Это путешествие отличалось взаимностью и параллельностью наших переживаний, которые воспринимались чрезвычайно радостно. Все трое из нас оказались у ворот восприятия мистического бытия; однако, эти ворота не открылись. Доза, которую мы выбрали, оказалась слишком маленькой. Не понимая этого, Эрнст Юнгер, который до этого проникал в более глубокие области при помощи высокой дозы мескалина, заметил: «По сравнению с тигром мескалином, этот ваш ЛСД – просто домашняя кошка». После дальнейших опытов с более высокими дозами ЛСД, он пересмотрел это мнение.
Юнгер включил упомянутую сцену с курительной палочкой в свой рассказ «Besuch auf Gotenholm» («Визит в Готенхольм»), в котором глубокие переживания под воздействием наркотика также играют определённую роль: Шварценберг зажёг курительную палочку, как он иногда поступал, чтобы очистить воздух. С кончика палочки заструился голубой дымок. Мольтнер взглянул на это сначала с изумлением, потом с восторгом, как будто сила его взгляда увеличилась. Это проявилось в игре ароматного дыма, который поднимался от курительной палочки и потом разветвлялся тонкой кроной. Словно созданная воображением, в глубине возникла мягкая паутина морских лилий, которая слегка дрожали от ударов прибоя. В этом творении текло время – оно кружилось, вращалось, извивалось, словно дождь из монет. Богатство пространства открылось в этой ткани, бесчисленные волокна, словно нервы, распростёрлись ввысь.
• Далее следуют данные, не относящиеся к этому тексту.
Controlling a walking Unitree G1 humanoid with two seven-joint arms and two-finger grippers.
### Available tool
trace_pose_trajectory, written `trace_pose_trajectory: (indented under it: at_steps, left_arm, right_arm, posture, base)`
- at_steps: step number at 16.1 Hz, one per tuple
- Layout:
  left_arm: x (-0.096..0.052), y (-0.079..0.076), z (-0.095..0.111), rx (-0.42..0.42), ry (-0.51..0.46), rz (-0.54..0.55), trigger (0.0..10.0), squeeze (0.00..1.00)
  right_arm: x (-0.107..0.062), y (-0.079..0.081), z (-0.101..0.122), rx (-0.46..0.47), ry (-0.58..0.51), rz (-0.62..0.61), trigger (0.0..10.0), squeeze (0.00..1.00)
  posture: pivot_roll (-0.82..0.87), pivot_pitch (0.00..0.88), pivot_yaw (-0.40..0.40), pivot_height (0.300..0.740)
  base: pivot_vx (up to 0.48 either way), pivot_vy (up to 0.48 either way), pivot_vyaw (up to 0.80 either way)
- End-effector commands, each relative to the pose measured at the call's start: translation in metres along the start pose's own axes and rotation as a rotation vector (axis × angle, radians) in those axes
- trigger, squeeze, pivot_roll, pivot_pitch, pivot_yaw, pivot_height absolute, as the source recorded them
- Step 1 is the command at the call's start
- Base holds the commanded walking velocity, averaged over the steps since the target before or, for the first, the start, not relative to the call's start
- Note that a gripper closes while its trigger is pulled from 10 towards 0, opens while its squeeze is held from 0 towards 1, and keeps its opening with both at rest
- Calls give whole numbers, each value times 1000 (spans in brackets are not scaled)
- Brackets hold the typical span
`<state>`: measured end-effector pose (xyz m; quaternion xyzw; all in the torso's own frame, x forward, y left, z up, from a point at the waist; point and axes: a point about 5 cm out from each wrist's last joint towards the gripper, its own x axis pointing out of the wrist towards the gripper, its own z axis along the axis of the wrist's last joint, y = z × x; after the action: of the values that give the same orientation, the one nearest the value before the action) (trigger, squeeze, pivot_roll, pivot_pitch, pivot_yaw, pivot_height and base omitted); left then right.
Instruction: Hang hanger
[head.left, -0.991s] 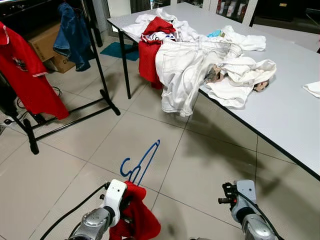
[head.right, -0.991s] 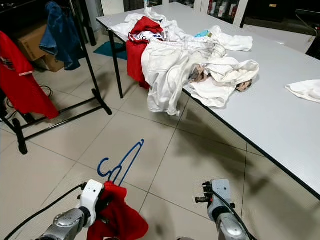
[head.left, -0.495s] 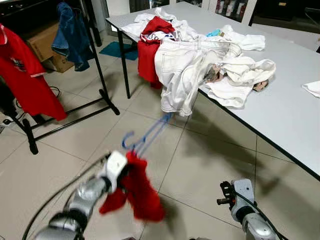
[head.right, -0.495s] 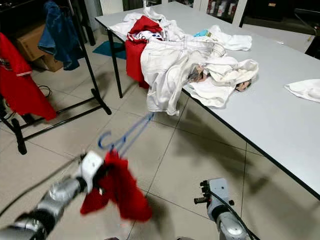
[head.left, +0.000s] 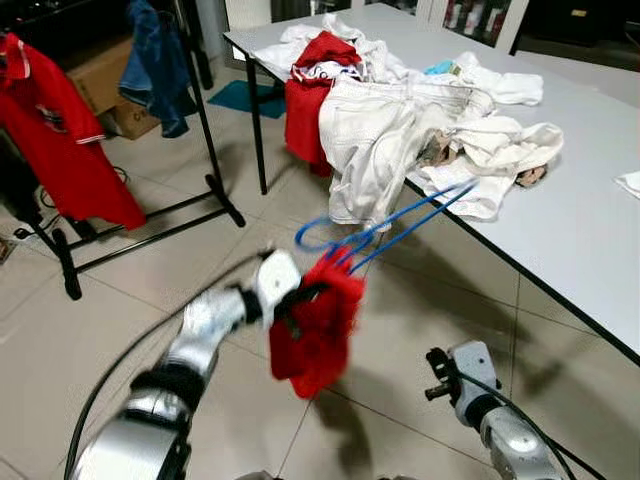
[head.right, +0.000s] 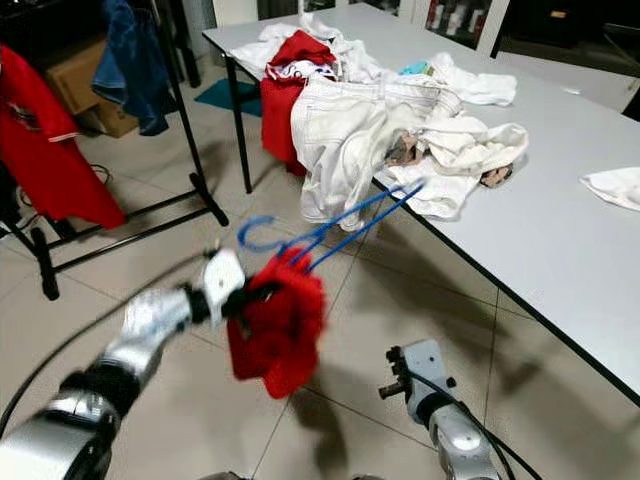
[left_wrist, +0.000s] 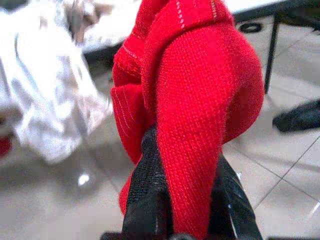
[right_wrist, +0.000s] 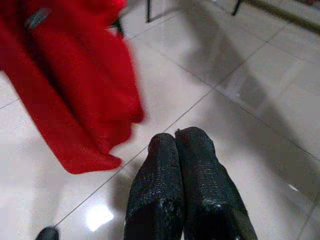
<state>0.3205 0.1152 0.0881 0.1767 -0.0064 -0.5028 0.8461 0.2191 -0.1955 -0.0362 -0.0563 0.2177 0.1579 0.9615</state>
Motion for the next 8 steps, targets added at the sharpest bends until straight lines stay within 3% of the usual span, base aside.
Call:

Теперь на видение подействовало движение воздуха, оно слегка покачнулось вокруг палочки, как танцор. Мольтнер удивлённо воскликнул. Решётчатые лучи чудесного цветка вращались в новой плоскости, в новом измерении. Мириады молекул танцевали в единой гармонии. Здесь законы больше не скрывались за внешностью; это было столь тонким и невесомым, что чётко отражало их. Как все оказалось просто и убедительно. Числа, масса и вес ничего не значили. Они сбросили свои одежды. Ни одна из богинь не могла рассказать этого вновь посвящённому так смело и открыто. Пирамиды с их весом не достигли этого откровения. Это стало славой Пифагора. Никакое зрелище до этого не воздействовало на него с такой магической силой. Такое, как в описанном примере созерцания голубого дыма, углубление эстетического восприятия весьма типично для начальной стадии воздействия ЛСД, до того как начинаются более глубокие изменения сознания.